The Virtual Hallway Conversation
A very important norm I have established in my teams to great success is when two or more people begin talking about a project related item that becomes a solutioning exercise, we notify the team chat and jump on an video call with an open invite. Essentially, if it’s a conversation you would have asked someone if they have 5 minutes to join with a whiteboard, invite them to the video chat.
They don’t even have to participate if they are in the middle of something but they are able to listen and pipe up if needed. In many ways this has come as close to sitting next to each other and popping up to add to a discussion on the work as I’ve been able to get.
Adding in digital white board tools and recording the chats makes it even easier to track back to decisions and discussions that have taken place. This has saved my hide more than once and has made remote folks feel much more involved than just order taking to complete tasks.
During a pandemic or even with a normal remote team, camaraderie is a challenge.
Virtual happy hours have become increasingly popular, however much like in-person happy hours, you should be mindful of team members that do not drink for one reason or another. If it’s not something everyone will enjoy, then it shouldn’t be the only socializing activity you put together.
Online games are another way to cut loose and have fun. For a synchronous experience, I highly recommend hosting a Jackbox party through Zoom or similar. I have hosted these company-wide to much hilarity. Alternatively, you can start asynchronous play tournaments for a variety of games on Yucata where your team members can play at their convenience.
One place I worked actually created a bot in HipChat to run an office-wide game of Monopoly by dividing us into teams. Be creative and have fun with it! Do video/photo scavenger hunts. The opportunities are really endless even if we can’t physically get together.
This is something I encourage PMs to build within their team in general but when you are working completely remote, celebrating even the mundane done well matters.
I encourage my teams to do more than just have a list of holidays in other locales to know when someone might be out. I have in the past either pulled together information, or have asked team members who celebrate holidays that I may not to share their traditions with us and when it has passed make it a point to follow up and ask how it was and to see pictures if appropriate.
More importantly though, if you are working with team members in other countries, I encourage you to learn more about the country, the history and the culture. While it is somewhat dated at this point, I find this book to still be a useful tool to teach you to break down cultures by orientations (public/private, individualistic/collectivist, etc) which enables you to avoid gaffs and develop better relationships.
Ask your team members if they are open to answering your questions on their culture and country. I have found my colleagues to be touched by genuine interest.
Learn How to Pronounce Their Name!
As a follow-up to the above, ask the individual or someone you trust how to pronounce a name that you aren’t familiar with. Continuing to say it poorly is disrespectful. There are even sites to assist now! I love Pronounce Names and they even have a YouTube channel. Nameshouts is another that’s really good as well. There’s really no excuse to get this wrong anymore.
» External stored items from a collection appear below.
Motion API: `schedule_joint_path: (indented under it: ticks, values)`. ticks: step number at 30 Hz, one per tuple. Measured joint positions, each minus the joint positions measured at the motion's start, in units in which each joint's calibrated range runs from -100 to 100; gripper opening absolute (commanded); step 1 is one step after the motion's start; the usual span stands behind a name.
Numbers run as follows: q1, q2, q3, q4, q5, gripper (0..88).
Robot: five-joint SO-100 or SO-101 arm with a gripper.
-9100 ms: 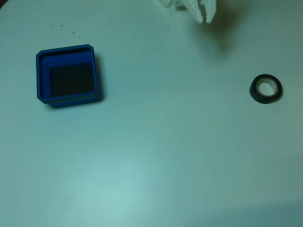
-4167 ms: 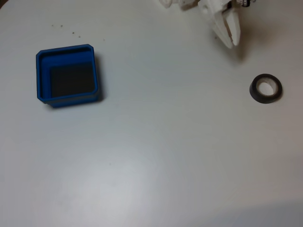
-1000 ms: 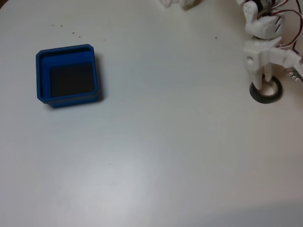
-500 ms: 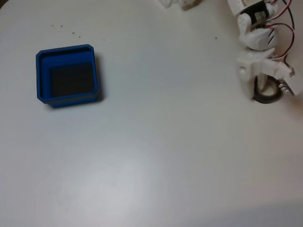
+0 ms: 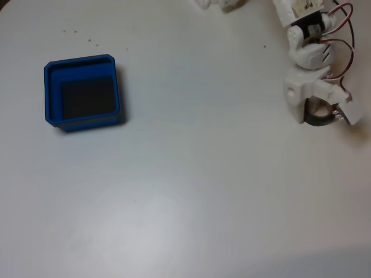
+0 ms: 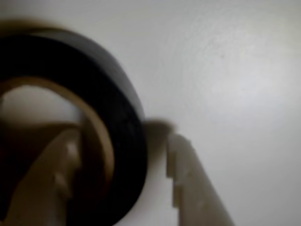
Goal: Pick the black tape roll and drop it in the blue box
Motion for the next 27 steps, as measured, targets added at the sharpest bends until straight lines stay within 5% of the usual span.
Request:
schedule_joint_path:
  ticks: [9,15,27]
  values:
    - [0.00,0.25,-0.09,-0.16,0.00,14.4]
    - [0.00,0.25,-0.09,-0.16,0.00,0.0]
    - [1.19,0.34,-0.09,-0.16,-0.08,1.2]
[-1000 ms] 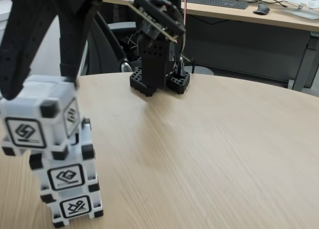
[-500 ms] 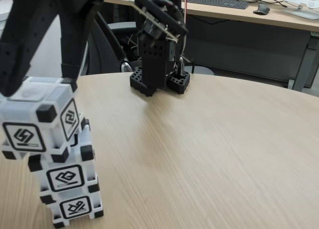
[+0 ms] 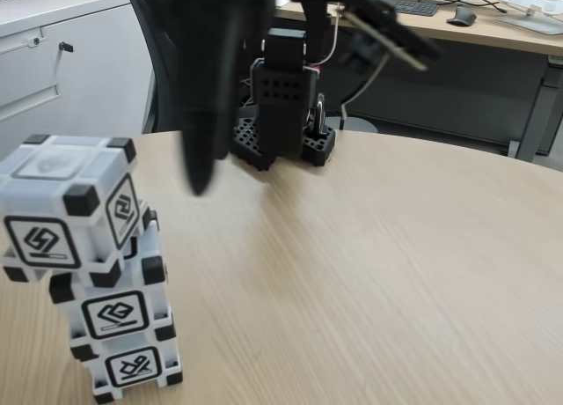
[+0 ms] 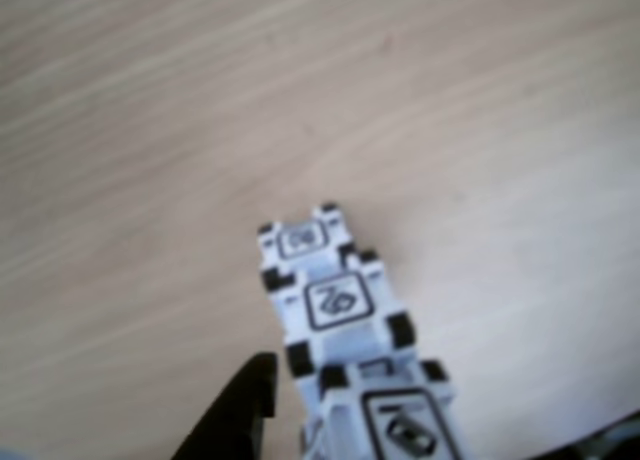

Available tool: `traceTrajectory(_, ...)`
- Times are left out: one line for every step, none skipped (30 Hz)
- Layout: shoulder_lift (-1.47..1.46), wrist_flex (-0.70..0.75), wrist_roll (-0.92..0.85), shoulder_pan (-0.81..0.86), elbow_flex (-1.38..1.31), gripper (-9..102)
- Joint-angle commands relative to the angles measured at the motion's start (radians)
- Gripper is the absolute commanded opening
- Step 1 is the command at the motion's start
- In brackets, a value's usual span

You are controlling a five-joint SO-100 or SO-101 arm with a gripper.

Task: Stack cubes from left to right.

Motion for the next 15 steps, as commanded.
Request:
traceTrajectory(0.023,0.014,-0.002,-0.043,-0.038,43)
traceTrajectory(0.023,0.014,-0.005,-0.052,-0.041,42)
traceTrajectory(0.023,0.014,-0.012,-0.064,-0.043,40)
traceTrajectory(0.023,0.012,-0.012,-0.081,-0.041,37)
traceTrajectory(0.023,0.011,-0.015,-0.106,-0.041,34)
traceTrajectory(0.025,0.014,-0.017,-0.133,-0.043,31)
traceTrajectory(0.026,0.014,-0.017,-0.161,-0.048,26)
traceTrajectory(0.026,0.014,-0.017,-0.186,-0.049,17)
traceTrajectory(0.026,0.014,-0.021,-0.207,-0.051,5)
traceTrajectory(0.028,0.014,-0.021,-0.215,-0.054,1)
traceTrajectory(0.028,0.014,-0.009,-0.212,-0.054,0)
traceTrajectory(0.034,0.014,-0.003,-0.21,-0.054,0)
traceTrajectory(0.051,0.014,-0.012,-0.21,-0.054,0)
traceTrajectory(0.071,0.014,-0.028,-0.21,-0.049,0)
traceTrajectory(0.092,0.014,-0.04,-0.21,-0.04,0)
Encourage video chat as often as possible. When working in a language that is not everyone’s native language or where accents may differ, video is imperative to assist our brains in interpreting what is being said by matching lip reading with the audio. This is also true for those who are hard of hearing or to help those in general with poor connections.
As many of us are working this out for the first time, just remember to extend grace when possible and help each other learn.